多视图3D视觉问答（MV3D-VQA）需要将局部观测整合为一致的3D场景表示，并选择信息量丰富的视角以进行多步空间推理。然而，当前的多模态大语言模型通常使用稀疏的答案级监督进行训练，这往往导致跨视角推理不一致以及视角选择不稳健。我们提出DR-MV3D（面向MV3D-VQA的密集奖励），一种基于地图引导的学习框架，通过提供密集且可验证的奖励来监督推理过程。该方法将MV3D-VQA分解为：（i）异中心全局地图构建，（ii）基于问题的视角轨迹规划，以及（iii）用于答案预测的自我中心定位。为了在不依赖人工标注的情况下使中间步骤可学习，我们引入了两种奖励：全局一致性奖励，用于将预测地图与来自冻结3D视觉基础模型（如VGGT+SAM3）的几何一致伪目标对齐；以及局部轨迹奖励，用于监督有序的视角选择。我们通过轨迹级策略优化（GRPO）对整个流程进行优化。在MindCube、VSI-Bench和BLINK（MV）上的实验表明，DR-MV3D在强多图像基线上持续取得改进，验证了过程级密集监督对多视图3D推理的有效性。

English

Multi-view 3D Visual Question Answering (MV3D-VQA) requires integrating partial observations into a coherent 3D scene representation and selecting informative viewpoints for multi-step spatial reasoning. However, current multimodal LLMs are typically trained with sparse, answer-level supervision, which often yields inconsistent cross-view reasoning and brittle view selection. We present DR-MV3D (Dense Reward for MV3D-VQA), a map-grounded learning framework that provides dense, verifiable rewards to supervise the reasoning process.
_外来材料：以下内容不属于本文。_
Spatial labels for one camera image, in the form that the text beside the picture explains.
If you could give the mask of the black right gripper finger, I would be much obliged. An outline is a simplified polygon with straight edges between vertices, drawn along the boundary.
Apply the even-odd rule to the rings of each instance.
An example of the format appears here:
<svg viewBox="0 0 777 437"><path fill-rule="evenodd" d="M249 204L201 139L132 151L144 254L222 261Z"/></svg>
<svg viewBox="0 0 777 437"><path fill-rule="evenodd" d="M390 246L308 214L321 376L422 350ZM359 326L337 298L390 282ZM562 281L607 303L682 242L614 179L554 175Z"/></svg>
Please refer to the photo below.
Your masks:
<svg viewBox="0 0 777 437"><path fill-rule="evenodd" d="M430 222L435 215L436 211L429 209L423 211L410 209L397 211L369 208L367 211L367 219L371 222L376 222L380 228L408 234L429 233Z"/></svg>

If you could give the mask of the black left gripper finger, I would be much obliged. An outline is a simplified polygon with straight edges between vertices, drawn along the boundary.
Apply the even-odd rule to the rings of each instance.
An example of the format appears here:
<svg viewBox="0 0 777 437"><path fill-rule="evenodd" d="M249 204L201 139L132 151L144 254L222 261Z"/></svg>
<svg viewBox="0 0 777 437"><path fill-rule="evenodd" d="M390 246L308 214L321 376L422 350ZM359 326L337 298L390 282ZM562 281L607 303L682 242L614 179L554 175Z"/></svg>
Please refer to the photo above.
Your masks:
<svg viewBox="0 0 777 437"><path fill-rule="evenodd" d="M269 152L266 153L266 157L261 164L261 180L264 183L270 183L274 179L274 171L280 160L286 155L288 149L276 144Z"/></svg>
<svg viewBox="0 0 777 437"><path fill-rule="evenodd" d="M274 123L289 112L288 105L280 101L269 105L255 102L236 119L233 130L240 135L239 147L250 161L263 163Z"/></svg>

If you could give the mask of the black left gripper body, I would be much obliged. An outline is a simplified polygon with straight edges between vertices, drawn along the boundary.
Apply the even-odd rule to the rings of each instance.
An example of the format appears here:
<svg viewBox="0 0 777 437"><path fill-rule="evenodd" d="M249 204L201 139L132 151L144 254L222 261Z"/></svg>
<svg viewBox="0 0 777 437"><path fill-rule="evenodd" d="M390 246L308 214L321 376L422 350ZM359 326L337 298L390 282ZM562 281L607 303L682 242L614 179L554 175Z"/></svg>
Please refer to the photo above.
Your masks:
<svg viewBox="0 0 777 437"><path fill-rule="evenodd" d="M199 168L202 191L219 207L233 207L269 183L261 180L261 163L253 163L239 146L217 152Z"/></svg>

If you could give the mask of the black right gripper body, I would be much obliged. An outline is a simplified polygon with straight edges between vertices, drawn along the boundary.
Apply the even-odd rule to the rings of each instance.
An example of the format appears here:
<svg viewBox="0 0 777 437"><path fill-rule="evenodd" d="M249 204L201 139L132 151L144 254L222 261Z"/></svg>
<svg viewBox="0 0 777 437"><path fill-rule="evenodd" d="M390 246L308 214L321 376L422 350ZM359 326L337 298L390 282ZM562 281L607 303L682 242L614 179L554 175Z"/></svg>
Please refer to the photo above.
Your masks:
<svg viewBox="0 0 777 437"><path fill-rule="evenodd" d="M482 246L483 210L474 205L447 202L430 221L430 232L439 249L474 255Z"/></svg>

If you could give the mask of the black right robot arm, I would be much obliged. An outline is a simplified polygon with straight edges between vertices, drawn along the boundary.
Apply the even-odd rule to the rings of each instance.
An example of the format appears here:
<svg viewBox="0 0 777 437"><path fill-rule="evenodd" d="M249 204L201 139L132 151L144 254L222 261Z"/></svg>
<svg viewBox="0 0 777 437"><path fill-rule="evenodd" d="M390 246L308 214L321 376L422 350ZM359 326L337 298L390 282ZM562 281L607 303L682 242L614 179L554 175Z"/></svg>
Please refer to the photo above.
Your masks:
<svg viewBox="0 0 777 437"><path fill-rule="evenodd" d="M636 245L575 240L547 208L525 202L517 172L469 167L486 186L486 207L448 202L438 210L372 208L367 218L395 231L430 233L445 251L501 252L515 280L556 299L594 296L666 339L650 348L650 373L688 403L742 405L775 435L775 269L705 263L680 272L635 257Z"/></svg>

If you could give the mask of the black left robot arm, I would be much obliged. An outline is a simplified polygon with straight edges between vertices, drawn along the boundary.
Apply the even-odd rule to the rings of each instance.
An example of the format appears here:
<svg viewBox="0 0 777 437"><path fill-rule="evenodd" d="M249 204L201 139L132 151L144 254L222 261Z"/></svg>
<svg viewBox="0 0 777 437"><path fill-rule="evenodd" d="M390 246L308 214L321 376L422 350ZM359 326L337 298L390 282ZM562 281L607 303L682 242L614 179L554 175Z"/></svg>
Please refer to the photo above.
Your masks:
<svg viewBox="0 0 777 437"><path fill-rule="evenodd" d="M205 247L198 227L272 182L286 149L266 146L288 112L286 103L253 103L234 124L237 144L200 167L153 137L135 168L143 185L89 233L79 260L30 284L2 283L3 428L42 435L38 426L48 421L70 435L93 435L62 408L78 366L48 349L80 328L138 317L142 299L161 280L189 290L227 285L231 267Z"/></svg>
Our approach decomposes MV3D-VQA into (i) allocentric global map construction, (ii) question-conditioned view-trajectory planning, and (iii) egocentric grounding for answer prediction. To make intermediate steps learnable without manual annotations, we introduce two rewards: a global consistency reward that aligns the predicted map with geometry-consistent pseudo targets from frozen 3D vision foundation models (e.g., VGGT + SAM3), and a local trajectory reward that supervises ordered viewpoint selection. We optimize the full pipeline with trajectory-level policy optimization (GRPO). Experiments on MindCube, VSI-Bench, and BLINK (MV) show that DR-MV3D consistently improves over strong multi-image baselines, supporting the effectiveness of process-level dense supervision for multi-view 3D reasoning.